Başkanlar sözde kulüp başarısını düşünerek egolarını tatmin etme uğrana her transfer döneminde çok sayıda futbolcu alarak kulübü borç batağına saplamakta…
Örneğin Konyaspor…
Başkan Ömer Korkmaz açıkladı, 1 milyarın üzerinde borçlarının olduğunu…
Birisi geliyor, kulübü ekonomik olarak tüketiyor, sonrasında da elini kolunu sallayarak çekip gidiyor…
Ne yazık ki, Türk futbolu iyi yönetilmiyor…
Avrupa’da aldığımız sonuçlar bunun en büyük göstergesi…
Kulüpler iyi organize olamıyor…
Kurallara uyan çok az kulüp var…
Bunun sonucun da borç yükselirken, kalite ise devamlı kan kaybediyor…
Nihayetin de Yasa uygulanmalı ki, başta kulüp başkanları olmak üzere yöneticiler transferde harcanacak paranın büyük bölümünden sorumlu tutulmalılar…
Futbolumuz deyince, derinlere inmekte yarar var…
Genel kurullarda bol vaadlerin havada uçuştuğu dönemleri yaşıyoruz…
İşte, daha kısa süre önce büyük ümitlerle Beşiktaş Başkanlığına seçilen Hasan Arat ve yönetiminin bu işin bu kadar kolay olmayacağını gösterdiği gibi…
Sn.
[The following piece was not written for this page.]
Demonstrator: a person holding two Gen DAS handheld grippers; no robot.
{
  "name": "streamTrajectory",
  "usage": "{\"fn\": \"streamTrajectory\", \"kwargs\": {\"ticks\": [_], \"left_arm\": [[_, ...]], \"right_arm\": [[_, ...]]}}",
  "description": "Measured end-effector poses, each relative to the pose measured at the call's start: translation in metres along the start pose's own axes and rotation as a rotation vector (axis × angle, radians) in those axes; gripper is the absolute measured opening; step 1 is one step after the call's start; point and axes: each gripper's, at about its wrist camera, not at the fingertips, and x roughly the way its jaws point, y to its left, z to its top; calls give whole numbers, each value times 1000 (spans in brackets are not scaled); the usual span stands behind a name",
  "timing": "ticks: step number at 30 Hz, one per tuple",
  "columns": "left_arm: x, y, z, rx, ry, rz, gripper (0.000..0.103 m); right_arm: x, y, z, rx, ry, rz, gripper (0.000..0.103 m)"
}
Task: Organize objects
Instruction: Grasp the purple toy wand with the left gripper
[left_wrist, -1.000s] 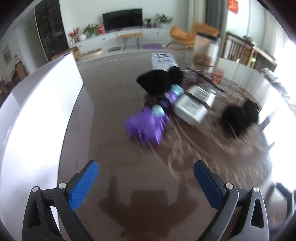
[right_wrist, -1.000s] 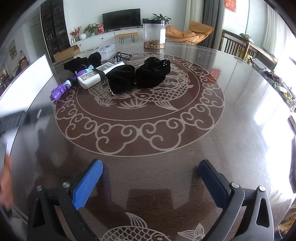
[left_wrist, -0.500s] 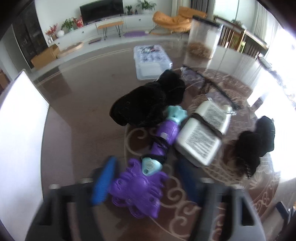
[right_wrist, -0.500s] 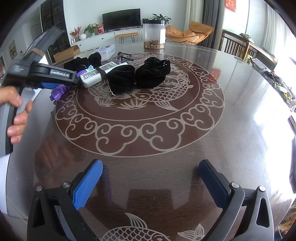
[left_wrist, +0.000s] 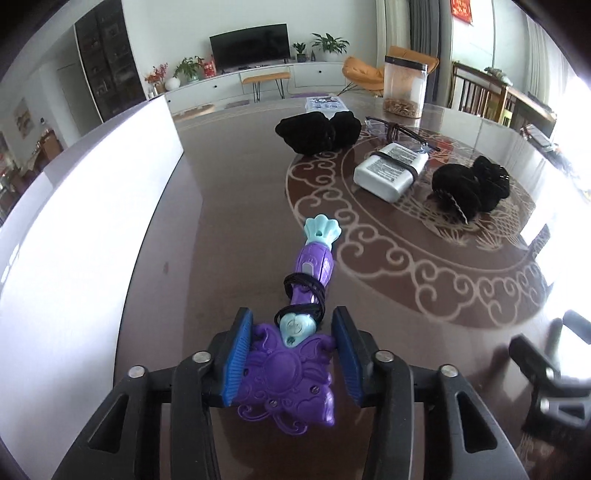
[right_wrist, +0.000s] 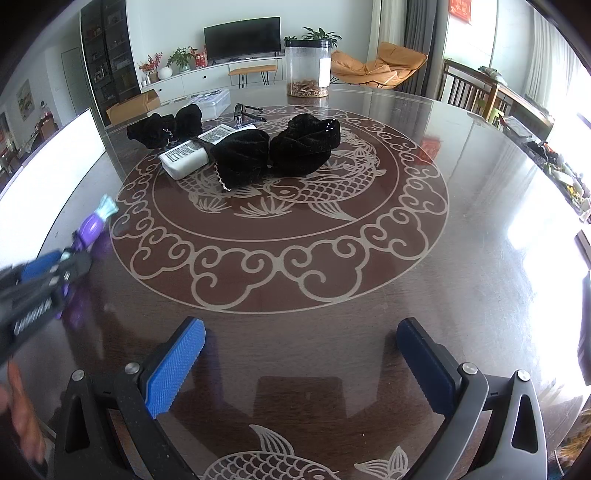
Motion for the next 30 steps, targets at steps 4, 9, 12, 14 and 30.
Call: {"fn": "streamTrajectory", "kwargs": {"ticks": [4,9,12,14,30], "left_arm": [[12,17,-2,-61,30,24,103],[18,24,2,-87,50,-26,103],[19,23,4,-86,48,-25,103],[19,23,4,-86,48,-25,103],[18,21,2,-85,45,-26,103]], "right_arm": [[0,0,0,0,0,0,103],[0,0,0,0,0,0,103],[0,0,0,0,0,0,103],[0,0,0,0,0,0,103],[0,0,0,0,0,0,103]]}}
Arat, devre arasında teknik direktör bulamadı, gitti Santos’u kurtarıcı olarak takımın başına getirdi…
Baktılar yama tutmadı onu gönderdiler, alt yapı teknik sorumlusu Serdar Topraktepe ile Türkiye kupasını kazandılar…
Ve Başkan Arat, yeni dönem için hala teknik direktörünü bulamadı… Ortalığa teknik direktör adları saçılıyor…
Adeta teknik direktör enflasyonu yaşanıyor…
Fenerbahçe şampiyonluğu kaçırmanın acısıyla ve iki başkan adayının seçimi kazanma adına yüksekten vaatleriyle Mourinho’yu takımın başına getirmek için çaba içerisine girdi…
Milyon dolarlar ödenecek olan Mourinho yararlı olur mu? Türk futboluna katkı sağlar mı?
Elbette olur.
Ünlü futbol adamının imza atmasıyla tüm gözler Türkiye’ye çevrildi…
Avrupa şampiyonası öncesi ülkemiz uzun süre dünya gündeminde yer alacak…
Bu mevzuda herkes müsterih olsun…
Adamın çıkardığı gürültü Tanzanya’da bile duyuldu…
Bunu geçmişte Galatasaray’da Jupp Derwall, Beşiktaş da Vicente Del Bosque ve gene Fenerbahçe’de Valdir Pereira ile Didi dönemlerinde de yaşamıştık…
Ama, tüm olumluluklara, takımlarına sağladıkları kariyere rağmen başkanların kulübün parasını kendi kişisel çıkarları için bol keseden harcamaları düşündürücü…
Sezonun başlamasıyla birlikte tüm gözler Mourinho’ya çevrilecek… Bakalım aldığı parayı hak edecek mi?
Fenerbahçe’yi şampiyonluk hedefine ve Şampiyonlar Liginde yarı final veya finale taşıyabilecek mi?
Dahası, ünlü teknik direktör kendisinden beklenileni ve milyonlarca Fenerbahçelinin beklentisine yanıt verebilecek mi?
Bekleyip göreceğiz…
Yukarıda da altını çizdiğim gibi, başkan ve yöneticilerin bu hamleleri koltuğu koruma ve kendi egolarını tatmin etme uğruna yapılmamalıdır…
Özellikle de harcama mevzusunda hovardaca davranan başkan ve yöneticilerin, kulüplerini borç bataklığına sürüklemeleri önlenmelidir…
Dolayısıyla da, "Kulüpler Spor Yasası"nın uygulamaya konulması elzem kere elzemdir.